- **Action item**: Repeat all of the data below word for word, keeping no images.
*** Data section Section Begins ***
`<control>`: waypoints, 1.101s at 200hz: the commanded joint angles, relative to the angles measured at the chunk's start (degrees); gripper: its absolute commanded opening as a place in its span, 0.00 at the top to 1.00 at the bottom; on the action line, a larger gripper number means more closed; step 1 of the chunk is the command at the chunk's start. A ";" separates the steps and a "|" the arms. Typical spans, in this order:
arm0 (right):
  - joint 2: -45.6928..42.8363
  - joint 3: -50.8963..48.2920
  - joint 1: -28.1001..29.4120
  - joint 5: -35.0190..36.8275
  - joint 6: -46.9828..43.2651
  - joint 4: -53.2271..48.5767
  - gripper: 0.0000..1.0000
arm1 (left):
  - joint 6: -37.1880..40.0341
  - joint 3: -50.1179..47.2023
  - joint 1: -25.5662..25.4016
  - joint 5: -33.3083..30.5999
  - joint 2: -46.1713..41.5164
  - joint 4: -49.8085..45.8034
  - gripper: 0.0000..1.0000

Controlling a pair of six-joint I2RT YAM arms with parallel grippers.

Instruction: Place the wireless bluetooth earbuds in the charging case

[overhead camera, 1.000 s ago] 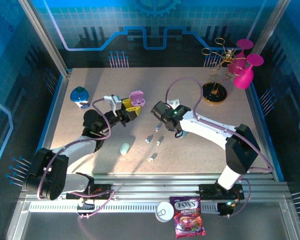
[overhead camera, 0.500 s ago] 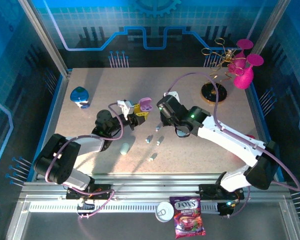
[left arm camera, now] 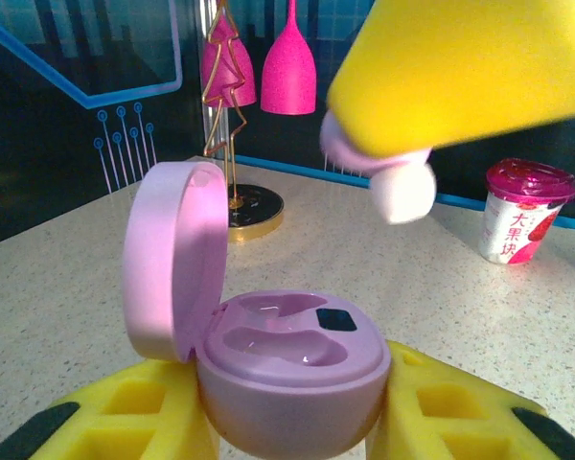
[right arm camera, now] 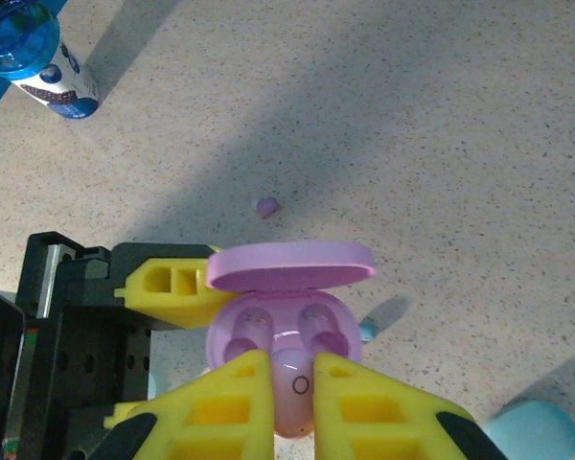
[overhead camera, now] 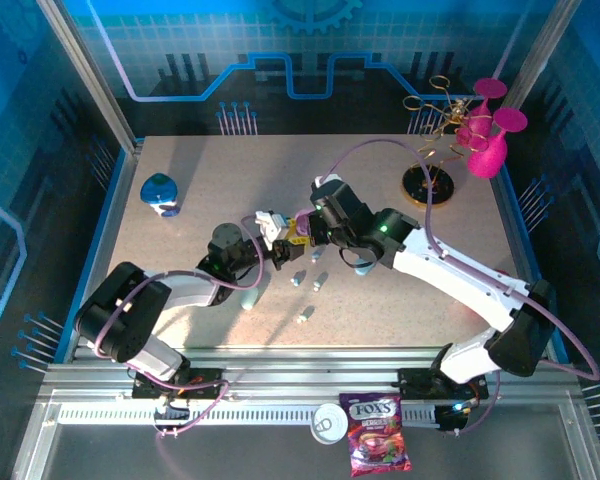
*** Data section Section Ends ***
- **Exercise result**:
`<control>`: waypoints, 1.101s at 200hz: the commanded joint angles, relative to the angles measured at the chunk's start (degrees); gripper: its absolute commanded opening as a place in its span, 0.00 at the top to 1.00 at the bottom; on the action line, a larger gripper number means more closed; step 1 of the chunk is the command at the chunk's start. A ";" separates the steps and a "|" the arms. Typical spans, in this order:
arm0 (right):
  - joint 2: -45.6928..42.8363
  - joint 3: -50.8963..48.2920
  - joint 1: -28.1001..29.4120
  - joint 5: -35.0190..36.8275
  - joint 6: -46.9828..43.2651
  - joint 4: -53.2271..48.5767
  - gripper: 0.0000..1.0000
arm1 (left):
  - joint 6: -37.1880..40.0341
  - joint 3: -50.1179..47.2023
  - joint 1: -25.5662..25.4016
  - joint 5: -33.3083..30.5999
  - joint 2: -46.1713..41.5164
  - joint 4: -49.8085..45.8034
  - gripper: 0.0000..1.0000

Controlling a pair of six-joint I2RT YAM arms with parallel grippers.

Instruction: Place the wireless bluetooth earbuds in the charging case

[overhead camera, 1.000 s ago] 
[overhead camera, 0.500 s ago] 
[left arm camera, now] 
[right arm camera, now] 
[overhead camera, now] 

The response to this exercise is complete.